Abdülkadir Selvi’nin Hürriyet’teki köşesinde dün şu satırların altını çizdim:
Suriye’de ABD, PYD-YPG ile Türkiye’yi parçalayacak bir oyun oynuyor. Suriye’nin bütünlüğünü esas aldığı için Rusya ve İran’la anlaşabiliriz. Önceliğimiz Türkiye’nin, Suriye ve Irak sınırları boyunca bir PYD-PKK blokunun oluşmasını önlemek.

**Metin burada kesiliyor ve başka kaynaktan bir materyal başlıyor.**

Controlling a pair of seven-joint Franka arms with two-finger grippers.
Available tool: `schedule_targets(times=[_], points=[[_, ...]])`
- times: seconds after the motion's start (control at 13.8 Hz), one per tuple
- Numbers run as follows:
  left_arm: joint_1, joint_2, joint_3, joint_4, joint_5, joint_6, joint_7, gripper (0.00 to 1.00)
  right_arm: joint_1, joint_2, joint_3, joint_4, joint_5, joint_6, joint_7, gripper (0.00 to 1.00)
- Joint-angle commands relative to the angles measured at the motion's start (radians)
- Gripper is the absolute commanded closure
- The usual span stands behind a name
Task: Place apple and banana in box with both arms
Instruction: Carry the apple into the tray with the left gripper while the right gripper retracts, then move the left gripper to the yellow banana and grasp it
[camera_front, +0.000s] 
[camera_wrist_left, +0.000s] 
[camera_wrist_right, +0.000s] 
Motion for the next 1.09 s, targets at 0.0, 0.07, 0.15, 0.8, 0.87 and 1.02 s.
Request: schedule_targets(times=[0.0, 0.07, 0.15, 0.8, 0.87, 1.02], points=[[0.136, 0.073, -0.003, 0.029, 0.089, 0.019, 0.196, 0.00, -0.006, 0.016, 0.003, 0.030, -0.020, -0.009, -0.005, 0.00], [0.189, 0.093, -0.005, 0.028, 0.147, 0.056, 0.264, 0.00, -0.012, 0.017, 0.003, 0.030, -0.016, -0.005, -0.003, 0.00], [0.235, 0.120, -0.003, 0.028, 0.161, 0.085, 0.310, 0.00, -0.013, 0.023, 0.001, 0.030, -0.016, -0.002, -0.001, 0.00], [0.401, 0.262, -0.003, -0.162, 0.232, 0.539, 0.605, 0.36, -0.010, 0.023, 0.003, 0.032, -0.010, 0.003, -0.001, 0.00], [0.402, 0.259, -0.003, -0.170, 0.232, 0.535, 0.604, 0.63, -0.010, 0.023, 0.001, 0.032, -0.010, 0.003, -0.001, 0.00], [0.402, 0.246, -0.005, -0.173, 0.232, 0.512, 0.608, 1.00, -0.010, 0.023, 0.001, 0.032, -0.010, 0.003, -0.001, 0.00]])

Abdülkadir Selvi demeye getiyor ki: Amerika, elindeki Kürt kartı ile Türkiye’yi bölmeye, parçalamaya hazırlanıyor. Olabilir mi? Neden olmasın ki?.. Ortadoğu’da, petrol denizinin yanı başında, Arap olmayan ve İsrail’in de yakın müttefiki olan bir Kürt devletini Amerika elbette ister. Peki ya Rusya?.. İran?... ‘Kürt kartı’nı sadece Washington’a bırakırlar mı? Böyle bir düşünce tarzı, Ortadoğu’nun bıçak sırtındaki dengelerinde bir asırdır oynanan acımasız reel politikadan habersiz olmaktır.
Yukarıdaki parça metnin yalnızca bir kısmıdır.